FIG. 1 is a block diagram showing a system according to an embodiment of the present invention.

FIG. 2 is a perspective view showing the appearance of the camera in the embodiment.

FIGS. 3A and 3B are views showing a first display state in the embodiment, wherein FIG. 3A is an appropriate state, FIG. 3B is an exposure under state, and FIG. 3C is an exposure over state; It shows.

FIGS. 4A and 4B are diagrams showing a second display state in the embodiment, where FIG. 4A shows a case where the depth of field is normal and FIG.
Shows a case where the depth of field is deep, and (C) shows a case where the depth of field is shallow.

FIG. 5 is a flowchart showing the entire sequence in the embodiment.

FIG. 6 is a flowchart showing an image capturing portion in the embodiment.

FIG. 7 is a flowchart showing a bracket processing portion in the embodiment.

FIG. 8 is a diagram showing a first display state on a monitor screen in the embodiment.

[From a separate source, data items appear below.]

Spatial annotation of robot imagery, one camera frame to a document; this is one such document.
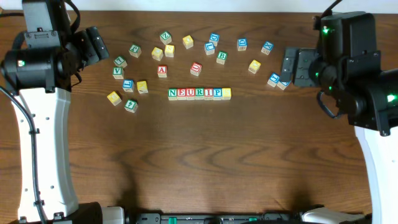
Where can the yellow G block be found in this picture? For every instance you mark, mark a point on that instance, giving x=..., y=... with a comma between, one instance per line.
x=115, y=98

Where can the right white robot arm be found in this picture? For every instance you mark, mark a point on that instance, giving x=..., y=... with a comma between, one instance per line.
x=368, y=96

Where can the yellow S block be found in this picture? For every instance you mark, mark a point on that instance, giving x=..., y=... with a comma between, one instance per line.
x=226, y=93
x=169, y=50

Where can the blue D block right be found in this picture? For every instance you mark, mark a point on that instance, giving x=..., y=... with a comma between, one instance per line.
x=242, y=44

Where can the green Z block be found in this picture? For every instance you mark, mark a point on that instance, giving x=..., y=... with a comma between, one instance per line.
x=165, y=37

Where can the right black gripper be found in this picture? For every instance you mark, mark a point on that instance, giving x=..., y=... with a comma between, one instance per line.
x=302, y=66

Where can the blue P block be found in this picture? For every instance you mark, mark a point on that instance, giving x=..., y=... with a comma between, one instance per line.
x=217, y=94

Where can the red E block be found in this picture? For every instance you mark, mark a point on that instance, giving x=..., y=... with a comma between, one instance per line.
x=181, y=93

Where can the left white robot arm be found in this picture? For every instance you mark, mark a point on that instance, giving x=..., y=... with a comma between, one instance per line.
x=38, y=82

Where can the blue G block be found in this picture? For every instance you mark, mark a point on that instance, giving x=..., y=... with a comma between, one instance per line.
x=283, y=85

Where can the red A block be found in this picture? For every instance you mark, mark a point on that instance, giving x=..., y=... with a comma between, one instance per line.
x=162, y=71

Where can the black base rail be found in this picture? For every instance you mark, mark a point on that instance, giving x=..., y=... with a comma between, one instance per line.
x=156, y=218

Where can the green V block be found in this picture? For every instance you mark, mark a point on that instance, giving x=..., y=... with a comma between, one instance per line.
x=118, y=73

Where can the blue L block upper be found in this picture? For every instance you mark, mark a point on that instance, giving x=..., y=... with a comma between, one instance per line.
x=209, y=48

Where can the green J block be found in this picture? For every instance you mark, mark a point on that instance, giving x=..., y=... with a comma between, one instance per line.
x=135, y=50

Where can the red U block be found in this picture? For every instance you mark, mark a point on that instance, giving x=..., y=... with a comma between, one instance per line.
x=196, y=69
x=190, y=93

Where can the green B block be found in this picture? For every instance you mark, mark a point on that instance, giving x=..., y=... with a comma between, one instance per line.
x=221, y=57

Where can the green 7 block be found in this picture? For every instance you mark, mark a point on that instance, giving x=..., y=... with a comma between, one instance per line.
x=120, y=61

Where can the blue X block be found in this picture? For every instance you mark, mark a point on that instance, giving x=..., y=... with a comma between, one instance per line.
x=267, y=47

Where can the green 4 block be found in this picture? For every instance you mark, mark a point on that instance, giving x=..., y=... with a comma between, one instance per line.
x=131, y=106

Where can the blue l block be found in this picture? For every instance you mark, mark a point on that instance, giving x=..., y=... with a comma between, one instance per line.
x=209, y=48
x=128, y=85

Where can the blue d block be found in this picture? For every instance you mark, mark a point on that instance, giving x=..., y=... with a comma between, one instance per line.
x=242, y=44
x=214, y=38

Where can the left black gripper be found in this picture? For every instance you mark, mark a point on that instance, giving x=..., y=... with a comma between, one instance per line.
x=94, y=43

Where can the green N block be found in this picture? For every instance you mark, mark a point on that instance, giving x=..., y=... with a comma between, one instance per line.
x=172, y=94

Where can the blue D block left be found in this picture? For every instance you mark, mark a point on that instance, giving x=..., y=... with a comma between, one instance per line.
x=214, y=38

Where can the green R block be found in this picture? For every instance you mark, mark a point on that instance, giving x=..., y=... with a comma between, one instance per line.
x=199, y=93

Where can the yellow C block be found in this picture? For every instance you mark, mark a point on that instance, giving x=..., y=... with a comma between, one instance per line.
x=157, y=54

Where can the yellow K block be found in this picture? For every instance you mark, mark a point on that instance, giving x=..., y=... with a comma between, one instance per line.
x=142, y=87

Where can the blue I block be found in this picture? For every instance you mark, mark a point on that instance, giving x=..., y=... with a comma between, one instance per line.
x=273, y=80

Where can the yellow o block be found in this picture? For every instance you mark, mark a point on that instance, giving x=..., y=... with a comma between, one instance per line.
x=254, y=66
x=188, y=42

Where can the yellow O block right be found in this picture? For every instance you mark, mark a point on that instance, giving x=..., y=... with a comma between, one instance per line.
x=254, y=66

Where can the red I block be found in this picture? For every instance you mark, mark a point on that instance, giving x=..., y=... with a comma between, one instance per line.
x=208, y=94

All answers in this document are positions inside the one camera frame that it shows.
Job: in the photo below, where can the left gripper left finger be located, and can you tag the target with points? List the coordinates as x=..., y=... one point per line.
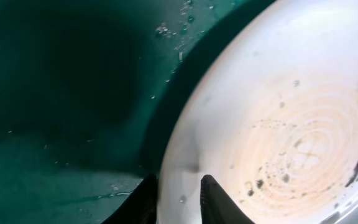
x=140, y=207

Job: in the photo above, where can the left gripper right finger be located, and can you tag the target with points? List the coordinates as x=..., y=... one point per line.
x=216, y=205

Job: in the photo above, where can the light blue plate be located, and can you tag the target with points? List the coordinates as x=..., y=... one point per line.
x=274, y=120

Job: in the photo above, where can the teal plastic tray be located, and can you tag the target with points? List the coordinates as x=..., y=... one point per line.
x=90, y=92

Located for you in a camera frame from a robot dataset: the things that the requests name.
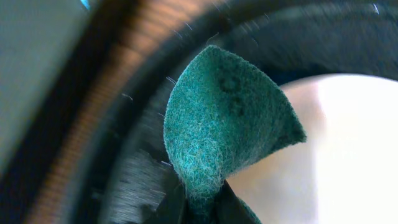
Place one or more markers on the white pink plate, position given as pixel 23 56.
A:
pixel 346 171

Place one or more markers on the green yellow sponge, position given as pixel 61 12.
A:
pixel 223 115

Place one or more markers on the black round tray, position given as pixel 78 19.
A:
pixel 127 170

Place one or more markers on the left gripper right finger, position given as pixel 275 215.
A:
pixel 228 208

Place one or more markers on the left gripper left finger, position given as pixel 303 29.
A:
pixel 173 207

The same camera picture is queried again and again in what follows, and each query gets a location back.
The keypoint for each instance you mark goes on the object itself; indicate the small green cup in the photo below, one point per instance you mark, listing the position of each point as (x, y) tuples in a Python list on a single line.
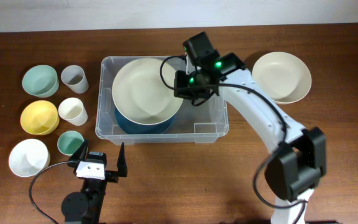
[(69, 142)]

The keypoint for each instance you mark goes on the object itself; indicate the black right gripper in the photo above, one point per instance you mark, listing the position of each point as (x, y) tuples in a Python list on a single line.
[(181, 90)]

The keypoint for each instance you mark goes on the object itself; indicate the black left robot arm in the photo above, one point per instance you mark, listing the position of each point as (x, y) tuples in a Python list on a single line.
[(84, 206)]

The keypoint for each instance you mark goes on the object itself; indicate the beige plate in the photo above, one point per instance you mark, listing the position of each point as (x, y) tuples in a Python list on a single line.
[(283, 76), (140, 91)]

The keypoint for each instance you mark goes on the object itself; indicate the green bowl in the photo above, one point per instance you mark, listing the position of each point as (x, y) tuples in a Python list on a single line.
[(41, 81)]

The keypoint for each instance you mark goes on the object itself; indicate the yellow bowl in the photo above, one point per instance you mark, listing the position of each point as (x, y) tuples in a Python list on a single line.
[(40, 118)]

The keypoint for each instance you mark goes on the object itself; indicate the cream cup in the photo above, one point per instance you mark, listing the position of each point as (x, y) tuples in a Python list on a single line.
[(73, 111)]

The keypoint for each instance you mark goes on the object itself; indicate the grey cup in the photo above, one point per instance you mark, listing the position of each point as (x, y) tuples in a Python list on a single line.
[(74, 77)]

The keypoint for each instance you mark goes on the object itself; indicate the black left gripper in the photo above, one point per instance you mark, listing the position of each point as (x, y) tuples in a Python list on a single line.
[(112, 176)]

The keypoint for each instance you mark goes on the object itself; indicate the blue plate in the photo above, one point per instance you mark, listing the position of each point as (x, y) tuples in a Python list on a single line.
[(130, 127)]

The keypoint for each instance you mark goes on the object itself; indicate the clear plastic storage container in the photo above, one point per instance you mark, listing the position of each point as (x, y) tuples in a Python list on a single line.
[(202, 124)]

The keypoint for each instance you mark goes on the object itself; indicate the white bowl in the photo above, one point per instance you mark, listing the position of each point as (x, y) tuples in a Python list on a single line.
[(28, 158)]

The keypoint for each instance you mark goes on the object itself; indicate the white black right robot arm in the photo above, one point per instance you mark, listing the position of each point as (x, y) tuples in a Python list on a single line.
[(296, 162)]

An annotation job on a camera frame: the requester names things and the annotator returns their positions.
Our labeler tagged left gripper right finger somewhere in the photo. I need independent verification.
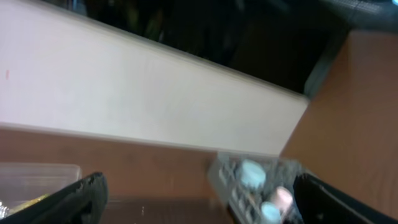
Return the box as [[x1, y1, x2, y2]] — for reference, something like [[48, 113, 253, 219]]
[[293, 173, 397, 224]]

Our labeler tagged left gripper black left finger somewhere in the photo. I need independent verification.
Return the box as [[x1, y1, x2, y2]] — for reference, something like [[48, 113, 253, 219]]
[[1, 172, 109, 224]]

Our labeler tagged white pink cup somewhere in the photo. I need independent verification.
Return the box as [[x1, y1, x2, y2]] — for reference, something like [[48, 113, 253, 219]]
[[270, 186, 294, 214]]

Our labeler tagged light blue bowl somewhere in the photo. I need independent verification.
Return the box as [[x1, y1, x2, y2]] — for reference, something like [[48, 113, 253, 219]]
[[239, 159, 267, 189]]

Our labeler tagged grey dishwasher rack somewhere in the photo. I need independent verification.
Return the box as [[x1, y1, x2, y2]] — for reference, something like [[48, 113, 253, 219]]
[[208, 153, 307, 224]]

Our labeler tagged foil snack wrapper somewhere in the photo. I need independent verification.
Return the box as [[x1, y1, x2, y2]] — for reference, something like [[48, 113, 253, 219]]
[[1, 194, 49, 219]]

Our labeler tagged light blue cup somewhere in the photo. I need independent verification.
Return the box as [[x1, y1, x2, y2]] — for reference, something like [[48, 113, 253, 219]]
[[261, 202, 282, 224]]

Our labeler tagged brown serving tray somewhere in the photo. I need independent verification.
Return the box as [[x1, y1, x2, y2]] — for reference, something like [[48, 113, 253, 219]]
[[100, 198, 234, 224]]

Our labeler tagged clear plastic bin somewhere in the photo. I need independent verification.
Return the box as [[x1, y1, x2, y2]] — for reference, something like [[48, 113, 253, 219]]
[[1, 162, 81, 208]]

FIG. 9 is a diagram showing a second display state on the monitor screen in the embodiment.

[Explanation of symbols]

 2 Aperture mechanism 13 Area sensor drive circuit 15 Area sensor 21 Video memory 22 Signal processing circuit 23 LCD monitor 40 LCD panel 41 Electronic dial 44 Bracket mode setting button

──────────────────────────────────────────────────の Continued on the front page (51) Int.Cl. ⁶ Identification code FI H04N 5/781 H04N 5/781 510C

Claims (4)

[Claims] An electronic imaging unit that converts a subject image into an electronic image; a silver halide photography unit that exposes the subject image to a silver halide film; and a desired imaging mode among a plurality of imaging modes in the electronic imaging unit. And an image processing unit that performs image processing on an electronic image obtained by the electronic imaging unit based on a desired imaging mode set by the imaging mode setting unit to generate a plurality of different electronic images. A silver salt photographing and electronic device comprising: an image generating means; and a monitor means for simultaneously displaying a plurality of different electronic images generated by the image generating means on the same screen for each of the desired modes. An imaging camera. 2. An electronic image pickup means for converting a subject image into an electronic image; a silver halide photographing means for exposing the subject image to a silver halide film; Imaging mode setting means for setting a first imaging mode for performing the first imaging mode and a second imaging mode for performing a plurality of imaging operations; and, when the first imaging mode is set by the imaging mode setting means, Image processing is performed on an electronic image obtained by one imaging operation to generate a plurality of different electronic images, and when the second imaging mode is set by the imaging mode setting means, the plurality of imaging operations are performed. Electronic image generating means for generating a plurality of different electronic images obtained by the operation, and a plurality of different electronic images generated by the image generating means are set by the imaging mode setting means. Silver salt photography and electronic imaging combined camera characterized by comprising a monitor unit, the simultaneously displaying on the same screen on the imaging mode each have. 3. A plurality of different electronic images generated by said electronic image generating means having different luminances when said first imaging mode is set. A camera for both silver halide photography and electronic imaging. 4. A plurality of different electronic images generated by said electronic image generating means having different aperture values when said second imaging mode is set. The camera for both silver halide photography and electronic imaging described in the above.